漫画家・文筆家であるヤマザキマリさんの本を読みました。
『たちどまって考える』 コロナになって、思いがけずできた時間を使って、あえて色んなことを考えてみた結果のエッセイ集です。
ヤマザキさんはイタリア人と結婚、当然ながらイタリアにも家族がいるので、コロナひとつとっても、イタリア人との感覚の違いを論じているところがとても興味深かったです。
ヤマザキさんと言うと、以前から良い意味で「とんがった人」という印象でした。考えていること、主張することの中に「自分」がしっかりとあって、かっこいいなぁと。その理由が少し、わかった気がしました。
例えば、ヤマザキさんが「人生に関して想定していること」とは。
『人生とは思い通りにならないもの、どんなことでも起こり得るもの』
ヤマザキさんとしては「母親世代の考えを受け継ぎ」「それを基本軸として人生をサバイブしてきた」と。

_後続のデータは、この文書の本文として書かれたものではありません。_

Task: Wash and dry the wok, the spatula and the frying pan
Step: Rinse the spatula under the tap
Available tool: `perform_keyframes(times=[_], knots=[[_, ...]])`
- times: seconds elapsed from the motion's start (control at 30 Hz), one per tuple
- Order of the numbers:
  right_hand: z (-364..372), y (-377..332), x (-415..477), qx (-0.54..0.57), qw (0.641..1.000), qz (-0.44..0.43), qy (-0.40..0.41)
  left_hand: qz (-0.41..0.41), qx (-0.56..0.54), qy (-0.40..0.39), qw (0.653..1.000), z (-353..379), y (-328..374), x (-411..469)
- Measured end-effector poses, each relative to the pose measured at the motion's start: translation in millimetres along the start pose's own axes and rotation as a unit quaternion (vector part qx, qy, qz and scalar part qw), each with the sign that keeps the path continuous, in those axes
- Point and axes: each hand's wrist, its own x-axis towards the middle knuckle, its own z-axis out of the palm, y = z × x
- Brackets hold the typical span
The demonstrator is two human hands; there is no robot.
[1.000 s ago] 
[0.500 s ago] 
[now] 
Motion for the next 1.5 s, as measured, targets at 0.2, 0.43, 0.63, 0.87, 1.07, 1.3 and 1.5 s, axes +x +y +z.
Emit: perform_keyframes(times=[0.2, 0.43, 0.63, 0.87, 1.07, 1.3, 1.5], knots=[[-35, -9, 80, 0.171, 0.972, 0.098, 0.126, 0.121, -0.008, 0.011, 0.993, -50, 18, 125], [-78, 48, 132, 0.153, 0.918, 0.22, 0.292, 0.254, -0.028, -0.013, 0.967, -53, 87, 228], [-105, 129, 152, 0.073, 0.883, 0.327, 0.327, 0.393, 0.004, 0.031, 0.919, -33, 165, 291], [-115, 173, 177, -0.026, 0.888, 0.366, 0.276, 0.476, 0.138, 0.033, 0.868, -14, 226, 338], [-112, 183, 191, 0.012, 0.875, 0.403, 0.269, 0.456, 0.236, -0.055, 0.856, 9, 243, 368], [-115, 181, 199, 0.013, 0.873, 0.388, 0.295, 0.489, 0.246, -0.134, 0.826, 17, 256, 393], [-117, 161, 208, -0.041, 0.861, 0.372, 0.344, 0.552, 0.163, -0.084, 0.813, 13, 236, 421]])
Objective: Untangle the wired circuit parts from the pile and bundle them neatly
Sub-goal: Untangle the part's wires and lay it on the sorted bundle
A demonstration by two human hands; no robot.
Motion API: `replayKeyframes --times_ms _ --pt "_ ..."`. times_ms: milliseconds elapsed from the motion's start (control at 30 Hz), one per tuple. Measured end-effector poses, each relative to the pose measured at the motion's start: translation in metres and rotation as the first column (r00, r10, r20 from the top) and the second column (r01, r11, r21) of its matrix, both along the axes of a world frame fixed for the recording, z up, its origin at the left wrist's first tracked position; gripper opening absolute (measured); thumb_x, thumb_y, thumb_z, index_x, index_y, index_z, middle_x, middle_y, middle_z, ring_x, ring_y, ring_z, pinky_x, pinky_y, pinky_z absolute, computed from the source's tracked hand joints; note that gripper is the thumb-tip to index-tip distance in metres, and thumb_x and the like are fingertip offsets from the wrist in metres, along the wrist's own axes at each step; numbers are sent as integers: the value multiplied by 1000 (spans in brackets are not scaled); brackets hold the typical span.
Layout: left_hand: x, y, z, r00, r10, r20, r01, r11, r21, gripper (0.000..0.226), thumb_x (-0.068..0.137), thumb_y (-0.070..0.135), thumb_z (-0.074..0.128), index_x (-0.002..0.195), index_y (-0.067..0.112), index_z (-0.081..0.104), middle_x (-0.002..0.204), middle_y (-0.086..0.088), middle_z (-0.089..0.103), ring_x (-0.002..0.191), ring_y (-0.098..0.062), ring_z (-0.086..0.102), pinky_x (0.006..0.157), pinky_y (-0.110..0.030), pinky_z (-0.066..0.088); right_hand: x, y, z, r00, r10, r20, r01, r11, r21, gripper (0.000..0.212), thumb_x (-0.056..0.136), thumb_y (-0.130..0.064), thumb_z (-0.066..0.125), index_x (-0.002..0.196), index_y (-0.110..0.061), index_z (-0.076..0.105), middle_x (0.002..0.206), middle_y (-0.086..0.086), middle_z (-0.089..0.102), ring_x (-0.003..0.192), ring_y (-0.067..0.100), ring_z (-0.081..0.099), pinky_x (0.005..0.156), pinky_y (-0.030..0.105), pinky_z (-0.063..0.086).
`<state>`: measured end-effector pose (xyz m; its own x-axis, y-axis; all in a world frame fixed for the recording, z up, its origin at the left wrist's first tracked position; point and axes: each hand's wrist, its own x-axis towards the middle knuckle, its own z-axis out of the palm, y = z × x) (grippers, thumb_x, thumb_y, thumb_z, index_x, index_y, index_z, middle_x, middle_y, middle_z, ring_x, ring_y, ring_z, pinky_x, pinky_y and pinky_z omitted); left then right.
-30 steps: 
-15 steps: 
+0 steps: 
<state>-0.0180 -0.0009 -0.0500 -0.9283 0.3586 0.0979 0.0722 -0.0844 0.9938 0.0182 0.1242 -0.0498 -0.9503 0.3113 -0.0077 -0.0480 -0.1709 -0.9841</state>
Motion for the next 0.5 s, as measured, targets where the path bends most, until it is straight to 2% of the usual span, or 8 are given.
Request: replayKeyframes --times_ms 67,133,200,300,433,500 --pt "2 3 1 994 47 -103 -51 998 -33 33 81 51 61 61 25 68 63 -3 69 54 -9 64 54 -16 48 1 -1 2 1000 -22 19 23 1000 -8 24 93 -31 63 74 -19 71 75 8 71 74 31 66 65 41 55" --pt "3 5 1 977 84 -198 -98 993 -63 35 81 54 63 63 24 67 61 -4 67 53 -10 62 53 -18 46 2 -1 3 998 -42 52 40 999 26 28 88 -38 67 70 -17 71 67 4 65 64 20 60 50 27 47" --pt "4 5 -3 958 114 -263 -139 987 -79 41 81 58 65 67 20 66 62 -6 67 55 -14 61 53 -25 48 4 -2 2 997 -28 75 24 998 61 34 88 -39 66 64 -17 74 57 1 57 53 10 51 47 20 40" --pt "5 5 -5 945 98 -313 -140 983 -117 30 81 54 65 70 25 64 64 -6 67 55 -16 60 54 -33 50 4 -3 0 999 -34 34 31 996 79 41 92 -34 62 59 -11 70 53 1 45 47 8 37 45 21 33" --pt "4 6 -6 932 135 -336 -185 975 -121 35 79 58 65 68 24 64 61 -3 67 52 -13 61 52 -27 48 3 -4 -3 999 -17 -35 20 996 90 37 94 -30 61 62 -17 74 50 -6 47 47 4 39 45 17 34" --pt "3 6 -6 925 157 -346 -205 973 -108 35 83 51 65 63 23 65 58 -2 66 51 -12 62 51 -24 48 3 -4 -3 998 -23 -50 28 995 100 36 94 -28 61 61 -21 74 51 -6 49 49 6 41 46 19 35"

それに引き換え、現代の日本は「不条理」をはじめ「失敗」も「屈辱」も生きていくうえで必要のないもの、知らない方がいいもの、という社会環境になっていると。
本当にそうですよね。想定がそうだから、苦しくなる。私も大いに思い当たります。
でも、少しずつだけれど、失敗することから学び、理不尽な思いからつかみ、しんどさの中に成長を見出せている「今」があります。
つい先日も、自分の中で苦しいなぁという思いと葛藤していて、手帳にぐちゃぐちゃと書きなぐり、数日が過ぎてようやく自分なりの答えを見出せた時。別のことも腑に落ちて、「よし今、上がれた」という実感を持ちました。
楽しい、嬉しい、平穏だけの毎日では、感じられないことがあります。それを逃さないためにも、想定が大事ですね。